If you want to learn about optimizing data structures, read up on smart pointers.
This is probably the program you want:
vector<string> names(20, "my-name");
for ( vector<string>::iterator iterator = names.begin();
iterator != names.end();
++ iterator )
{
std::cout << *iterator << '\n';
}
Your code looks like you're storing a pointer to a stack-based variable into a vector. As soon as the function where your string is declared returns, that string becomes garbage and the pointer is invalid. If you're going to store pointers into a vector, you probably need to allocate your strings dynamically (using new).
Have a look at your initialization:
string test = "my-name";
vector<string*> names(20);
names.push_back(&test);
You first create a std::vector with 20 elements.
Then you use push_back to append a 21st element, which points to a valid string. That's fine, but this element is never reached in the loop: the first iteration crashes already since the first 20 pointers stored in the vector don't point to valid strings.

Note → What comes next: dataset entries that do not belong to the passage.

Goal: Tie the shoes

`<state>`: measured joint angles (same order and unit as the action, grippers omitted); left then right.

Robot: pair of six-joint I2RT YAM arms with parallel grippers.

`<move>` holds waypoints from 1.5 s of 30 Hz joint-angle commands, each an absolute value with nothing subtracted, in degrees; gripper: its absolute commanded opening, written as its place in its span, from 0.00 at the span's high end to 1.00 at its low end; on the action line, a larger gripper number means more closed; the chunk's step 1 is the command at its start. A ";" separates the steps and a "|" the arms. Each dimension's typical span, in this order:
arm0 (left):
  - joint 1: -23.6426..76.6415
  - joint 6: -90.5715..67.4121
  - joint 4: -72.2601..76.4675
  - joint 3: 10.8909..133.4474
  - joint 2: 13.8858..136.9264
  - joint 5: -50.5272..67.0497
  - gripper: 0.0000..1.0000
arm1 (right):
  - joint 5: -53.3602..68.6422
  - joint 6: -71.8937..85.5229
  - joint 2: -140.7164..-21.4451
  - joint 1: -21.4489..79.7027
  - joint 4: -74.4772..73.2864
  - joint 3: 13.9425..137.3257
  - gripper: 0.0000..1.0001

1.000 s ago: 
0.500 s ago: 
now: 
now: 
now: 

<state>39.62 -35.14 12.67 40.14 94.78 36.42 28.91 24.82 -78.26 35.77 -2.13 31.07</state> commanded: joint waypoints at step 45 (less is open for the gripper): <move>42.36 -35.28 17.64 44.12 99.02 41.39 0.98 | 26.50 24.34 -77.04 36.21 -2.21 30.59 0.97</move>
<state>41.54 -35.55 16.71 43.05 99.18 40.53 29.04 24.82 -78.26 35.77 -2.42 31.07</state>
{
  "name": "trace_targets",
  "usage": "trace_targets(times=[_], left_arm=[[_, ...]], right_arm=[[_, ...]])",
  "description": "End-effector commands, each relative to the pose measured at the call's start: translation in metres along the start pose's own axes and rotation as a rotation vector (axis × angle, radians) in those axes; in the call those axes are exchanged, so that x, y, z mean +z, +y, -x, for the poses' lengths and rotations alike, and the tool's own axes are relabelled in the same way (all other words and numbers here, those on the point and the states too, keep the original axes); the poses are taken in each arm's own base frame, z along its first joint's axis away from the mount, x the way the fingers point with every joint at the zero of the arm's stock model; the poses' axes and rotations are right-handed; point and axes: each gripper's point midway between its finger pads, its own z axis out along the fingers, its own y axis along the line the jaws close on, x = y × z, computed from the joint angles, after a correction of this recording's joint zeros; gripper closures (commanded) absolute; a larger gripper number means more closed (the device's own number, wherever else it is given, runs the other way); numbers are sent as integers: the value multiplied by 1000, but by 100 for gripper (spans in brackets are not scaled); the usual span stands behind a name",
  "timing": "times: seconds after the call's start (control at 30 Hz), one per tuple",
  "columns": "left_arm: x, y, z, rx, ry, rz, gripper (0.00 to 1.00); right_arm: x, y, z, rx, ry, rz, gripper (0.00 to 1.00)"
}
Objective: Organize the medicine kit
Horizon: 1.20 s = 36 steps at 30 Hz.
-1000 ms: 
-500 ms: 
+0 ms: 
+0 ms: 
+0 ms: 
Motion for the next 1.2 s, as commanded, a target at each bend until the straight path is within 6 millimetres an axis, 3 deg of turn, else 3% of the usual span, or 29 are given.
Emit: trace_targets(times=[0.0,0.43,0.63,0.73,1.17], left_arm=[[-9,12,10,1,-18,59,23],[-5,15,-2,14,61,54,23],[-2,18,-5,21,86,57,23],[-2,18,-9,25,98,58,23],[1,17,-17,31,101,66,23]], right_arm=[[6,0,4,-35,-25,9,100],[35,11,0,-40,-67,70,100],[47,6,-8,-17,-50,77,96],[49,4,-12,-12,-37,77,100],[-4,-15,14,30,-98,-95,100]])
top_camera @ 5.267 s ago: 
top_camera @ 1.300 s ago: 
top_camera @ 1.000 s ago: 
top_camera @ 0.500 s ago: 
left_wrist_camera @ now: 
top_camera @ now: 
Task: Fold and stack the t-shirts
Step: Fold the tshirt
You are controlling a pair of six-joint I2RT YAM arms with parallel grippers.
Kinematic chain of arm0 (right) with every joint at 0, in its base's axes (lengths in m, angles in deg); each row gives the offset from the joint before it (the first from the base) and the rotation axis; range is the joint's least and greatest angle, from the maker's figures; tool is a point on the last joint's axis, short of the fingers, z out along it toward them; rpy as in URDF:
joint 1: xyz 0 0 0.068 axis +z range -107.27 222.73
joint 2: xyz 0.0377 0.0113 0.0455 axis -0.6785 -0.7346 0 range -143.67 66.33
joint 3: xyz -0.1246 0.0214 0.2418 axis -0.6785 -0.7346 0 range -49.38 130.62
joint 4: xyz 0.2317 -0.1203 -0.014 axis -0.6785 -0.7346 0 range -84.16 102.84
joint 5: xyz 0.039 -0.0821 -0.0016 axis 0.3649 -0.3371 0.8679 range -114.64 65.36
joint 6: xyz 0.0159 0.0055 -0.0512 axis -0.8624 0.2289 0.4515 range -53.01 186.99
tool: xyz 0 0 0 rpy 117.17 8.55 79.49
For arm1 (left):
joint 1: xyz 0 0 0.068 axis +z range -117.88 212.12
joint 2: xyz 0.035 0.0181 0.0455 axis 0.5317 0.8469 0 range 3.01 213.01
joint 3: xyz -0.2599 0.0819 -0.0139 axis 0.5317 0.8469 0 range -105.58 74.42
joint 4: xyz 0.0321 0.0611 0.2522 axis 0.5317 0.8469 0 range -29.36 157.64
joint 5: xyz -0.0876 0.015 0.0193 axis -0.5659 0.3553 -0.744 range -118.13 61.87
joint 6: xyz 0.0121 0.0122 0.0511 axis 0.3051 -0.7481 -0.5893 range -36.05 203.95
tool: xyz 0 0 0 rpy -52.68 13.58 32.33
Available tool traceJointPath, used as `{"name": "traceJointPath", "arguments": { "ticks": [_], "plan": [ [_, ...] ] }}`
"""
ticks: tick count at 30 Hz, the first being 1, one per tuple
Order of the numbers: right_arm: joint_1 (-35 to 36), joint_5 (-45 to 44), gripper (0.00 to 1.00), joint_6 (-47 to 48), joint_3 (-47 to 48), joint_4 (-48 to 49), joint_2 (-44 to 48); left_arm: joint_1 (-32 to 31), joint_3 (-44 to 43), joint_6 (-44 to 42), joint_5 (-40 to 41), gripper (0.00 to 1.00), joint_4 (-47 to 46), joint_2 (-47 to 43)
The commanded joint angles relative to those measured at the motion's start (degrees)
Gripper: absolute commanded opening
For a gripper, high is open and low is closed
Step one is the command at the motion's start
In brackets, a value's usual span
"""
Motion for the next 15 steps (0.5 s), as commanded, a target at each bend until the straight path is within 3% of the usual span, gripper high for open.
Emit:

Dereferencing an invalid pointer causes a crash. If you make sure that you have a valid pointers in your vector, **iterator is just fine to access an element.
Try
if (*iterator)
{
std::cout << *(*iterator) << ":" << std::endl;
}
Mark Ransom explains why some of the pointers are now
string test = "my-name";
vector<string*> names(20);
The size of vector is 20, meaning it can hold 20 string pointers.
names.push_back(&test);
With the push_back operation, you are leaving out the first 20 elements and adding a new element to the vector which holds the address of test. First 20 elements of vector are uninitialized and might be pointing to garbage. And the while loop runs till the end of vector whose size is 21 and dereferencing uninitialized pointers is what causing the problem. Since the size of vector can be dynamically increased with a push_back operation, there is no need to explicitly mention the size.
vector<string*> names; // Not explicitly mentioning the size and the rest of
// the program should work as expected.